Houston Methodist researchers unlock the secrets of flesh-eating bacteria

Flesh-eating bacteria may sound like something out of a movie, but the microorganisms can cause frighteningly real disease that can be deadly. Thanks to genetic sequencing, though, researchers at Houston Methodist Hospital are one step closer to asserting control over this potential killer.
Group A Streptococcus is the main cause of flesh-eating bacteria, which is also known as necrotizing myositis or necrotizing fasciitis.
“Fortunately, flesh-eating bacteria is relatively rare. In the case of group A strep, the frequency of serious invasive disease is approximately three cases per 100,000 people per year,” said James M. Musser, M.D., Ph.D., chairman of the department of pathology and genomic medicine at Houston Methodist. “Of those really serious, invasive cases, only about 20 percent of those will have the most severe form of disease, the necrotizing myositis or necrotizing fasciitis—but of those 20 percent—around 50 percent will die of this serious infection.”
The deadly aspects of the infection gained national attention when Jim Henson, creator of the Muppets, died of a similar form of the disease in 1990, Musser said.
“His death really put an exclamation mark on this disease,” Musser said. “Jim Henson died of a similar disease called necrotizing pneumonia which is caused by Group A strep. It is essentially the same disease as necrotizing myositis, except, in necrotizing pneumonia, it sets up shop and causes havoc in the lungs.”
Necrotizing myositis is contracted from human-to-human contact. At its worst, it can live and thrive in muscles which can cause the loss of limbs and death.
“One of the classic early warning signs is some sort of pain out of proportion to what one observes by just looking at a patient,” Musser said. “You may have twisted your ankle and the pain is excruciating to you, but it may not look that bad to someone else.”
Symptoms of necrotizing myositis or necrotizing fasciitis can be hard to recognize but develop rapidly, according to the Centers for Disease Control and Prevention. These symptoms can include, but are not limited to, a red or swollen area of the skin that spreads quickly as well as severe pain and fever.
Musser and his team at Houston Methodist have spent the past two years focusing on how Group A strep causes necrotizing myositis. A chance encounter with Andrew Waller, Ph.D., head of bacteriology at the Animal Health Trust in the United Kingdom, led to a breakthrough in their work in which they identified which genes comprise Group A strep.
“We noticed Dr. Waller and his group were having tremendous success in their work on strangles—equine distemper—which is the horse analog to human upper respiratory pharyngitis caused by Group A strep,” Musser said. “Dr. Waller’s group has been very successful in using this kind of technology to develop a Streptococcus equi vaccine to prevent strangles in horses. After discussing it with Dr.
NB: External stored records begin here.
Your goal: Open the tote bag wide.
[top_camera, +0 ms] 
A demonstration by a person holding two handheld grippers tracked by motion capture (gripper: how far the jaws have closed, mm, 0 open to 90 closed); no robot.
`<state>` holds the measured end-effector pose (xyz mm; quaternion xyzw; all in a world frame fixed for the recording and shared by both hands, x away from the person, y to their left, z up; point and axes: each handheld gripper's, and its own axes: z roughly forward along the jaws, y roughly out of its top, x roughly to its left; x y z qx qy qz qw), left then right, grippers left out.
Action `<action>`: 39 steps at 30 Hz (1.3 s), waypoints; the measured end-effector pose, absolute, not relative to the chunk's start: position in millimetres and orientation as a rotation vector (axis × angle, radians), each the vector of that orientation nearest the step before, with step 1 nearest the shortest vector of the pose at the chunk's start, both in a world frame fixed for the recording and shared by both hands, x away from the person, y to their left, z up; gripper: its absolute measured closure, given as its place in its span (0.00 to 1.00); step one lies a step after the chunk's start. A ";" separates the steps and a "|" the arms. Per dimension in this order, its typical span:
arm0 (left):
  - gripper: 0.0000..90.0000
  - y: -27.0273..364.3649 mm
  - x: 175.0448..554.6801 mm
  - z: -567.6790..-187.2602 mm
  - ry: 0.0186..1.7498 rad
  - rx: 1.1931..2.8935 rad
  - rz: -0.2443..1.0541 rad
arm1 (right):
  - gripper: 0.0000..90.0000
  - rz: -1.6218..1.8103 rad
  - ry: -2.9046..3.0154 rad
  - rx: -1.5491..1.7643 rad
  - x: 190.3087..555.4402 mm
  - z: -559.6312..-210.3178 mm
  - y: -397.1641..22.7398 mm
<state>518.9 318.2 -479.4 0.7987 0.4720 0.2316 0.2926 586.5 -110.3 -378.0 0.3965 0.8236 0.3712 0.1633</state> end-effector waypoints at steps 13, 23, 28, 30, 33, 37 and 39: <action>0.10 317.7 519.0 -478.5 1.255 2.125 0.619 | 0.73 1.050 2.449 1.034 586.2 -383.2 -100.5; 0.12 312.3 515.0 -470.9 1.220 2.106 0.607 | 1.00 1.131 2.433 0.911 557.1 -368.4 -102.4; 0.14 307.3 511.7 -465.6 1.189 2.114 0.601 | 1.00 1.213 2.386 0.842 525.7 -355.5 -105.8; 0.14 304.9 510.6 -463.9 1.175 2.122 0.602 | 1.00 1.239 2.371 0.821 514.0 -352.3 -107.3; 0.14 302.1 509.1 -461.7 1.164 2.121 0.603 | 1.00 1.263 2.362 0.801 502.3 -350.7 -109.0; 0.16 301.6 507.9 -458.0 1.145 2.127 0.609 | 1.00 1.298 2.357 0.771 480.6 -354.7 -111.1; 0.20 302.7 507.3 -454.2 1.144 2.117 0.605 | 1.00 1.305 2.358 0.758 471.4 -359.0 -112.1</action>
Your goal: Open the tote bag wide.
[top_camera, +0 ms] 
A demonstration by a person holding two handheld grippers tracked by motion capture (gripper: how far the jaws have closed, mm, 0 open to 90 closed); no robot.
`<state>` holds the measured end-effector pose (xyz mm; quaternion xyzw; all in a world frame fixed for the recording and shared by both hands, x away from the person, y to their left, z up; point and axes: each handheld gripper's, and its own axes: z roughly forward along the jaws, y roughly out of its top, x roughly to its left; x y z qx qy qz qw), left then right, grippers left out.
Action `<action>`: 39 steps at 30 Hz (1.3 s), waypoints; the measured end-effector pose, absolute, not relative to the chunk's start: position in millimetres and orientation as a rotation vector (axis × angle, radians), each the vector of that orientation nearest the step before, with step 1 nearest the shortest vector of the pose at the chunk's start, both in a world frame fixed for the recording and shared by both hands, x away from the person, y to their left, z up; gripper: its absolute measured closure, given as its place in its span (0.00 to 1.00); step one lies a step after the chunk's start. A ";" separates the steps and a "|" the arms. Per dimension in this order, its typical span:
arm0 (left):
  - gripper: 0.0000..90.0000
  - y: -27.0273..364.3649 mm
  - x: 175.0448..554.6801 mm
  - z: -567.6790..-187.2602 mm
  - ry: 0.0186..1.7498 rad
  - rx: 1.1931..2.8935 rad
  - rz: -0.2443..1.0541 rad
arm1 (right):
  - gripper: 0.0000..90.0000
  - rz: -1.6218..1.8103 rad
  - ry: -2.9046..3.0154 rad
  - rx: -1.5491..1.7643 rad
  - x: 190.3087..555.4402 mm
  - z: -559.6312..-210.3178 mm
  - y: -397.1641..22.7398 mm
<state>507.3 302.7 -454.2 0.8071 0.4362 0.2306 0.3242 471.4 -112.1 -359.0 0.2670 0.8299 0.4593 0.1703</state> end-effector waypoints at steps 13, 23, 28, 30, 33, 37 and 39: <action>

Waller, we thought this would be a powerful approach to use with Group A strep in humans.”
Waller’s group used Transposon Directed Insertion Sequencing (TraDIS) to define an essential gene list for Streptococcus equi, which causes strangles in horses.
This graphical abstract, which shows how TraDIS works, was originally published in the Journal of Clinical Investigation.
Using the same technology, Musser and his team were able to sequence the Group A strep genome, which includes about 2,000 genes.
“The concept is that … if one had a way to rapidly inactivate each and every one of those [genes], we could then use that mutant library and then identify genes that are participating in certain diseases—in this case, flesh-eating necrotizing myositis,” Musser said. “Using this strategy, we can very rapidly identify this spectrum of genes that Group A strep requires for fitness in this particular type of disease.”
Sequencing the Group A strep genome gave Musser and his team a roadmap that brings the researchers one step closer to creating a vaccine for strep A.
“We still do not have a licensed vaccine for this pathogen, but we are using this kind of information for vaccine-related research,” Musser said. “I’m going to estimate that a licensed vaccine is about 10 years away—maybe 20. I always describe it as a very wily pathogen that has figured out a way to avoid us making a successful vaccine against it for over 100 years now, so it is a tough adversary.”